TRY IT -
Print, exactly as they appear, only the lines from the line that contains "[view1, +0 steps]" through the end of the listing.

RAW DATA -

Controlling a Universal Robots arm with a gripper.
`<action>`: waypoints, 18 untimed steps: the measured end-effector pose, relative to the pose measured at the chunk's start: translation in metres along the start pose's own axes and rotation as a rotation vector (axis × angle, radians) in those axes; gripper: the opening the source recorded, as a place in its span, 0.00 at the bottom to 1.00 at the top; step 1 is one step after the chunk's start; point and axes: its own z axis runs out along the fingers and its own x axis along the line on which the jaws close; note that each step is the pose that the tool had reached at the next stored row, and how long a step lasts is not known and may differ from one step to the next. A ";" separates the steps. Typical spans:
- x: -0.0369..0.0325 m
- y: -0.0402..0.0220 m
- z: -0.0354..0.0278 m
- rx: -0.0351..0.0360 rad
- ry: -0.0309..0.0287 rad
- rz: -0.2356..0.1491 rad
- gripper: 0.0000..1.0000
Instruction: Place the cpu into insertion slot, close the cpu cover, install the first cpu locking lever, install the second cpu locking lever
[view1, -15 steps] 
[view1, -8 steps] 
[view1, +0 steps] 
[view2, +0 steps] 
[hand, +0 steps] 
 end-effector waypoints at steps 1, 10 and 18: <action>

RESULT OF THIS TASK -
[view1, +0 steps] 
[view2, +0 steps] 
[hand, +0 steps] 
 end-effector waypoints at steps 1, 10 and 18: <action>

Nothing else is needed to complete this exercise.